Two-Stage Convolutional Neural Network for Breast Cancer Histology Image Classification (1803.04054v2)

Abstract: This paper explores the problem of breast tissue classification of microscopy images. Based on the predominant cancer type the goal is to classify images into four categories of normal, benign, in situ carcinoma, and invasive carcinoma. Given a suitable training dataset, we utilize deep learning techniques to address the classification problem. Due to the large size of each image in the training dataset, we propose a patch-based technique which consists of two consecutive convolutional neural networks. The first "patch-wise" network acts as an auto-encoder that extracts the most salient features of image patches while the second "image-wise" network performs classification of the whole image. The first network is pre-trained and aimed at extracting local information while the second network obtains global information of an input image. We trained the networks using the ICIAR 2018 grand challenge on BreAst Cancer Histology (BACH) dataset. The proposed method yields 95 % accuracy on the validation set compared to previously reported 77 % accuracy rates in the literature. Our code is publicly available at https://github.com/ImagingLab/ICIAR2018

• The paper introduces a two-stage CNN architecture that significantly improves classification accuracy, achieving 95% on the BACH dataset.
• It employs a patch-wise network for local feature extraction followed by an image-wise network for holistic analysis.
• The method addresses computational inefficiencies with large histology images, offering a promising tool for automated breast cancer diagnostics.

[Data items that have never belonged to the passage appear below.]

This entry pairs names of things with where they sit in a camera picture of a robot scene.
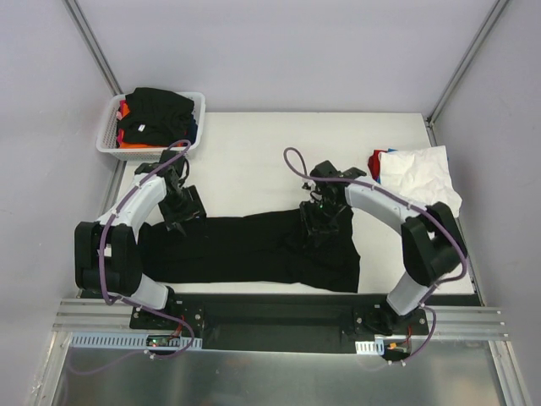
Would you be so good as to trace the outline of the red t shirt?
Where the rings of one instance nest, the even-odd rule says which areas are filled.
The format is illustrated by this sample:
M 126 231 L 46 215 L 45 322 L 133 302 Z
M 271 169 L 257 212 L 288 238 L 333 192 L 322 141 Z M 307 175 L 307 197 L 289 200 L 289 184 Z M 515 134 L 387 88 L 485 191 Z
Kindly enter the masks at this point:
M 374 150 L 368 160 L 368 168 L 373 180 L 380 181 L 380 157 L 386 150 Z

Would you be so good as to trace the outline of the white plastic laundry basket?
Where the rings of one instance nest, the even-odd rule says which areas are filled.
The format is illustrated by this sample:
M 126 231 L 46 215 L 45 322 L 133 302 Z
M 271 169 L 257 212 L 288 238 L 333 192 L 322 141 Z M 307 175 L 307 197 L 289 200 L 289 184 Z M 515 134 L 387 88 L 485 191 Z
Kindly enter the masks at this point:
M 189 152 L 195 151 L 203 138 L 205 125 L 206 99 L 200 92 L 181 91 L 179 95 L 194 102 L 193 116 L 196 124 L 196 135 Z M 121 161 L 157 161 L 164 147 L 149 148 L 117 148 L 117 111 L 125 94 L 115 95 L 105 107 L 101 116 L 100 127 L 96 133 L 96 149 L 99 152 L 115 156 Z

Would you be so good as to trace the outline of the white t shirt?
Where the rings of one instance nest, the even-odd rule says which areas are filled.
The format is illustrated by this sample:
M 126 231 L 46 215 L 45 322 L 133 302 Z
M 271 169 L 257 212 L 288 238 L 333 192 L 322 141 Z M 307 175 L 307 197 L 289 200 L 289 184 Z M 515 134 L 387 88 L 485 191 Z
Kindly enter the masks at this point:
M 443 202 L 459 217 L 462 198 L 453 188 L 444 146 L 387 151 L 380 157 L 380 184 L 418 203 Z

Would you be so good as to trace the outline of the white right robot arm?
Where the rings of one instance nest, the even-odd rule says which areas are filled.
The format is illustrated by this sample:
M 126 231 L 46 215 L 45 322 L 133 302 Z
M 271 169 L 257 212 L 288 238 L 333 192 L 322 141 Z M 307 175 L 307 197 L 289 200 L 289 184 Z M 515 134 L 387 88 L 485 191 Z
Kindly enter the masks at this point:
M 338 217 L 359 209 L 383 222 L 402 239 L 404 273 L 385 301 L 363 321 L 383 335 L 402 332 L 410 315 L 443 283 L 456 281 L 452 272 L 467 273 L 467 248 L 451 208 L 443 203 L 422 206 L 365 179 L 356 167 L 338 171 L 330 162 L 318 164 L 301 177 L 314 184 L 315 198 L 300 206 L 308 244 L 314 247 L 337 236 Z

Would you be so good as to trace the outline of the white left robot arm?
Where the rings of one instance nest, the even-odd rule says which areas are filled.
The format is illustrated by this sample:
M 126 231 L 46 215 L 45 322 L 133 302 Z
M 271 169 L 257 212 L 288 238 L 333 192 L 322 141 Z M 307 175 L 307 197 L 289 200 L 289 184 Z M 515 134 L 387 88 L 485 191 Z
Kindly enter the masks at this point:
M 150 308 L 150 319 L 168 329 L 179 309 L 170 303 L 172 290 L 145 275 L 139 232 L 154 208 L 167 231 L 204 221 L 206 211 L 194 186 L 186 186 L 190 166 L 183 151 L 165 149 L 158 162 L 144 162 L 134 171 L 128 191 L 94 222 L 74 230 L 74 277 L 78 288 L 98 293 L 108 304 L 120 299 Z

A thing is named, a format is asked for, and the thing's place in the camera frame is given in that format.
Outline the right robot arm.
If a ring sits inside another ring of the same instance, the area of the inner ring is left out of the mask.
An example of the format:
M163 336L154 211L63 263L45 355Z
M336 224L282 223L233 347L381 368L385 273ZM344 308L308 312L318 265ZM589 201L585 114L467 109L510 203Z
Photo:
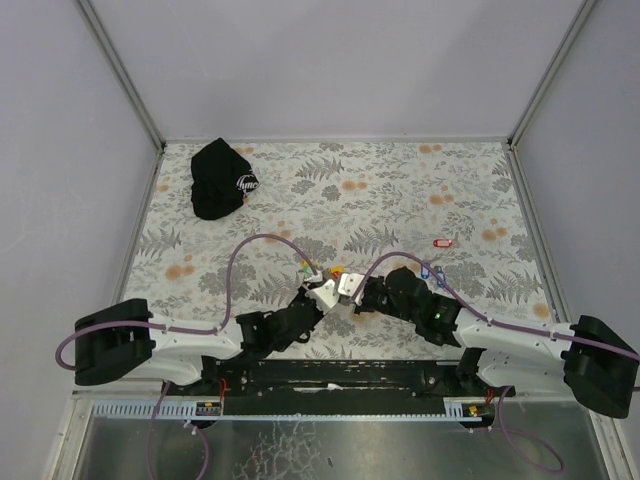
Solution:
M462 349L462 376L478 385L571 393L582 406L628 416L639 355L600 319L537 324L475 313L459 299L431 291L406 267L387 276L346 274L338 290L358 313L411 323L427 342Z

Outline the red key tag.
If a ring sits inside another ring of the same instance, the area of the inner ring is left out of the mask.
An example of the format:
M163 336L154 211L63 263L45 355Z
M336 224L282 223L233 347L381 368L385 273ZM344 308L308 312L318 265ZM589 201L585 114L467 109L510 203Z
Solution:
M436 248L450 248L453 245L453 241L451 239L440 238L435 239L433 245Z

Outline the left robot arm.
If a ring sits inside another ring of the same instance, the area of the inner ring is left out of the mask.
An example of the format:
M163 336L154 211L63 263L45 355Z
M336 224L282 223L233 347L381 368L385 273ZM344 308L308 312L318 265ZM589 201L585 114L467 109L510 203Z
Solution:
M282 309L202 329L194 321L154 317L144 299L128 300L76 322L74 381L97 386L128 376L191 385L204 378L207 359L251 363L308 342L338 303L332 281L305 283Z

Two-Stage Convolutional Neural Network for Breast Cancer Histology Image Classification

The paper "Two-Stage Convolutional Neural Network for Breast Cancer Histology Image Classification" presents a novel approach to the classification of breast cancer histological images. The primary objective is to effectively categorize images into four distinct types: normal, benign, in situ carcinoma, and invasive carcinoma, using deep learning techniques. The focus on these categories provides critical insights for potential applications in medical diagnostics and automating pathological analysis.

Methodology

The authors introduce a two-stage convolutional neural network (CNN) architecture that addresses the challenge of large image sizes in the provided dataset. This approach is a significant departure from traditional methods, which have reported lower accuracy rates. The process begins with patch extraction from the whole slide images, addressing the computational inefficiencies that arise from the sheer scale of the data.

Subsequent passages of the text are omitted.